DESCRIPTION OF THE TASK »
Return all lines of the data in which the string "like" occurs.

[Dataset items]
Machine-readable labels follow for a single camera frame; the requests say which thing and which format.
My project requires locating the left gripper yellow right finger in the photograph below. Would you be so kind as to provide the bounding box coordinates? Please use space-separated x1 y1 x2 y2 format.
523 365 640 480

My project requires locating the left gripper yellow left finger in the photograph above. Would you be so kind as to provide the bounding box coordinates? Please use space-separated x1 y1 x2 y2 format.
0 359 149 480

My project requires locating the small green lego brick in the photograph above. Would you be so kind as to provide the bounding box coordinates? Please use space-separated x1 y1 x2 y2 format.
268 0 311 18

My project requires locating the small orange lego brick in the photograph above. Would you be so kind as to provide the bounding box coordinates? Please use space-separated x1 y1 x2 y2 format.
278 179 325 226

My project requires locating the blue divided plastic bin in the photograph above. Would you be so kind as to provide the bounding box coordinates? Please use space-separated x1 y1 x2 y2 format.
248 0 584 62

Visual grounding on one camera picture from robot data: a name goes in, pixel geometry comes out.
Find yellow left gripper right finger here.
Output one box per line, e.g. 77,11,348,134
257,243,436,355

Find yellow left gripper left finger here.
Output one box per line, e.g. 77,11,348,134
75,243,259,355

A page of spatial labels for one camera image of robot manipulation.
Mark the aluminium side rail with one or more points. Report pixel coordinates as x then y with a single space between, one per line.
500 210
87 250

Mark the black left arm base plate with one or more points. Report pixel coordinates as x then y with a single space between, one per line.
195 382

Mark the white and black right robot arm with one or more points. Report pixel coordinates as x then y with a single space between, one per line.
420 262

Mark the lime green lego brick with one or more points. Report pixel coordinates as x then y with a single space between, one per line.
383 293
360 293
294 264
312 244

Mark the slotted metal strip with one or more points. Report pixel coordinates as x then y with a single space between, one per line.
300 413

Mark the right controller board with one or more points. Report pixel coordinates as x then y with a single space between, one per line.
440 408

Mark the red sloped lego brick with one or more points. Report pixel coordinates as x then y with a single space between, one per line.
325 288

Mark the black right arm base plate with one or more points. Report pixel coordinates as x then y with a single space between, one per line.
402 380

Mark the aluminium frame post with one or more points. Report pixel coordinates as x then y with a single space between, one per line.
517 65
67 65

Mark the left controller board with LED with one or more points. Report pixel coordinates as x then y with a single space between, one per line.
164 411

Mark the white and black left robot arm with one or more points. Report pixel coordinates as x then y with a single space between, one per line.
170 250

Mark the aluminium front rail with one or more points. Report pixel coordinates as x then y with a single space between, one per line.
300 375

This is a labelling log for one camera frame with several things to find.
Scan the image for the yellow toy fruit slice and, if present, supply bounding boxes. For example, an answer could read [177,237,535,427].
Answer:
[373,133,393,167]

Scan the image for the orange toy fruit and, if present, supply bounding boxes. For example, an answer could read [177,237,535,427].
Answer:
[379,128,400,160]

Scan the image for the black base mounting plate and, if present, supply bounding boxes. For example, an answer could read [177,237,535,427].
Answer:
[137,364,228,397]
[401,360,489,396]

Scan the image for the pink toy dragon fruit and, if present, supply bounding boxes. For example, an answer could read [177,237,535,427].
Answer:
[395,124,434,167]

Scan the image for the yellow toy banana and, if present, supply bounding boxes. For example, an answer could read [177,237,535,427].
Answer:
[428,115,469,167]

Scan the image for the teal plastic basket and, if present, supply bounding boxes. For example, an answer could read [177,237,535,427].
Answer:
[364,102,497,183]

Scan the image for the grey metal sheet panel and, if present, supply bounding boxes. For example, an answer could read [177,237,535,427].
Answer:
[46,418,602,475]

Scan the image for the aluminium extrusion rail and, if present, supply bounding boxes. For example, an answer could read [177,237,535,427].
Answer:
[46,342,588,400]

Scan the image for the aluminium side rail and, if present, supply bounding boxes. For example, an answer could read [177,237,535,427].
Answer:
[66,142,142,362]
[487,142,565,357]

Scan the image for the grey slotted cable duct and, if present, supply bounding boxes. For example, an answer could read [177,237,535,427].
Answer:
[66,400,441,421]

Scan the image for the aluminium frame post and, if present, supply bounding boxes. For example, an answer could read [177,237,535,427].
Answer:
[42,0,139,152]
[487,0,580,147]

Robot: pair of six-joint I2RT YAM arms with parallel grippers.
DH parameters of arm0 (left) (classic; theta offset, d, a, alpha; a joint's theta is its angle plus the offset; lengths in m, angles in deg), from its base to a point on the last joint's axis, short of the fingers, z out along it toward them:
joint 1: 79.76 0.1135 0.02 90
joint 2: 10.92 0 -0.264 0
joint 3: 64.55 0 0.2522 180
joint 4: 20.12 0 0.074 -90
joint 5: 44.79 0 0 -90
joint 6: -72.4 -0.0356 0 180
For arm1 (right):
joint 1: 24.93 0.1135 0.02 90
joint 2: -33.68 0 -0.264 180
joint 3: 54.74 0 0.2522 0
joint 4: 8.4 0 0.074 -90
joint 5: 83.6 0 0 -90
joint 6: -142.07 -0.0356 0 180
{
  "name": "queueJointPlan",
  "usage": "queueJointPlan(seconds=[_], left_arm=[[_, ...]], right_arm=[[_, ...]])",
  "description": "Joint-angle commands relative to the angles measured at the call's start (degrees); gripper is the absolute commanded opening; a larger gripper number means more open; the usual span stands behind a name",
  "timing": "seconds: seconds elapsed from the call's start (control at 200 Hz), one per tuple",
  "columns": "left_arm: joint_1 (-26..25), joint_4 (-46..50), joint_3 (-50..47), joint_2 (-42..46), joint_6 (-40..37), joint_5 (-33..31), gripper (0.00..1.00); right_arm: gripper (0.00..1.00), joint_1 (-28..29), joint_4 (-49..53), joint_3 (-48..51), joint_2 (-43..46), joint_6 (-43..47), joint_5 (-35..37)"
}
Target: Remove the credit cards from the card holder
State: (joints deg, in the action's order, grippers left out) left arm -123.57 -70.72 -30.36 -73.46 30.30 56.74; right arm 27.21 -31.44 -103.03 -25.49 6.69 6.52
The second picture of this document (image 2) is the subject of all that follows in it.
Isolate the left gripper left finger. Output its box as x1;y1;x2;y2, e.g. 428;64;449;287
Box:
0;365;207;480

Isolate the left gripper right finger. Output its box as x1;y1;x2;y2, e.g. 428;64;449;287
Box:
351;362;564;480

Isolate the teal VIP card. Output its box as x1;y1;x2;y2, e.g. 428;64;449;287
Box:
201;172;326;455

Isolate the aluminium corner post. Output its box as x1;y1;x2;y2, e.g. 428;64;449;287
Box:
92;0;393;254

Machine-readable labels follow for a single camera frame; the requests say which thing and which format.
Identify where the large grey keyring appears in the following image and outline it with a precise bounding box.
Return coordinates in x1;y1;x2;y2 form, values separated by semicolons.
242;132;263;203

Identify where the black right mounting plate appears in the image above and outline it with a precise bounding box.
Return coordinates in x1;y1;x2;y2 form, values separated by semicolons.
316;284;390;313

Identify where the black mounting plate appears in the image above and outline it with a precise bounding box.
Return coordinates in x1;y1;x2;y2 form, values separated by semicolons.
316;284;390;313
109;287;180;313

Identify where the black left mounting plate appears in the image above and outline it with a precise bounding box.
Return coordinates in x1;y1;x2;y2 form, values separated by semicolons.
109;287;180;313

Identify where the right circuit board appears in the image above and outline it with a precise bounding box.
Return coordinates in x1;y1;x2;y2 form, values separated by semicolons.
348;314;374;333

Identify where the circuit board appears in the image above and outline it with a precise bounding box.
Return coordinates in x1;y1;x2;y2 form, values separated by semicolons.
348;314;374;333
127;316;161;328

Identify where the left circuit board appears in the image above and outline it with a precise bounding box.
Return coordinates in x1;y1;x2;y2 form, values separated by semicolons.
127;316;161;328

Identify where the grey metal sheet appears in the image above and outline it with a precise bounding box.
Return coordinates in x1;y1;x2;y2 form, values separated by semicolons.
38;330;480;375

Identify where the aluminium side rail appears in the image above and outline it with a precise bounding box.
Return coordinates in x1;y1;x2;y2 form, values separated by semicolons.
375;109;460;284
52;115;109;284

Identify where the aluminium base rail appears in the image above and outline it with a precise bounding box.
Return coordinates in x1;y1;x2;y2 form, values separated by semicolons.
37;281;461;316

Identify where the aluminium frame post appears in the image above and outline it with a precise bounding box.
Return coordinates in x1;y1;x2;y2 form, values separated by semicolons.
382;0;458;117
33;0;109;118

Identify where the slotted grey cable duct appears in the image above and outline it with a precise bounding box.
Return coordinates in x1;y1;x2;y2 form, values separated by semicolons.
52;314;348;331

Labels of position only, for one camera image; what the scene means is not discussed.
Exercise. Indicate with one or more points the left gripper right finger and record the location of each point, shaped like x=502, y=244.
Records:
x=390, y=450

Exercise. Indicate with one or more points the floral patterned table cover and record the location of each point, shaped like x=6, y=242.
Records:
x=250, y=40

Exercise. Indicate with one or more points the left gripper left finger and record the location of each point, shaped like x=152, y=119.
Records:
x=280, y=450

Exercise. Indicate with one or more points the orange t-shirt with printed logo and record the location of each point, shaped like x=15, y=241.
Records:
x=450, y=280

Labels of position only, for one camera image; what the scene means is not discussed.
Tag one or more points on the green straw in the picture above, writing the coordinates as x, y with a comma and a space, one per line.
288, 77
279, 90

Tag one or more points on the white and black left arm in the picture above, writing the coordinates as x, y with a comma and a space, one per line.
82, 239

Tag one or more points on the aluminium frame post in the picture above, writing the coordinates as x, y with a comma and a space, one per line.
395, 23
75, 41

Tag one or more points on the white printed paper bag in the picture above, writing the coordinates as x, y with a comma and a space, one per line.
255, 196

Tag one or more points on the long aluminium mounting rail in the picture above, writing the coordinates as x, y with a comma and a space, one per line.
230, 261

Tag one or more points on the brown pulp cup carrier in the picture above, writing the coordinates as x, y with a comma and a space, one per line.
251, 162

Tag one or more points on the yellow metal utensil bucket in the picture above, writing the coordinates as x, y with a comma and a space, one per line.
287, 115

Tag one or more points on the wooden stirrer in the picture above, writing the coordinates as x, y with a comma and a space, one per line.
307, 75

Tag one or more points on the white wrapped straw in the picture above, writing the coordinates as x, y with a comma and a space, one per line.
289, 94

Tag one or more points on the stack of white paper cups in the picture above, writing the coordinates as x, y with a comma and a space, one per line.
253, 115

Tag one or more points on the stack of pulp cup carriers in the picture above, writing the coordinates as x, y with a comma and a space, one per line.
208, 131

RESPONSE TO THE TASK »
Exercise. Indicate with one or more points the left gripper right finger and record the location of each point, shaped like x=502, y=244.
Exercise. Indicate with one or more points the floral patterned table cover and record the location of each point, shaped like x=6, y=242.
Exercise. Indicate with one or more points the left gripper left finger and record the location of each point, shaped like x=152, y=119.
Exercise. Indicate with one or more points the orange t-shirt with printed logo and record the location of each point, shaped like x=15, y=241.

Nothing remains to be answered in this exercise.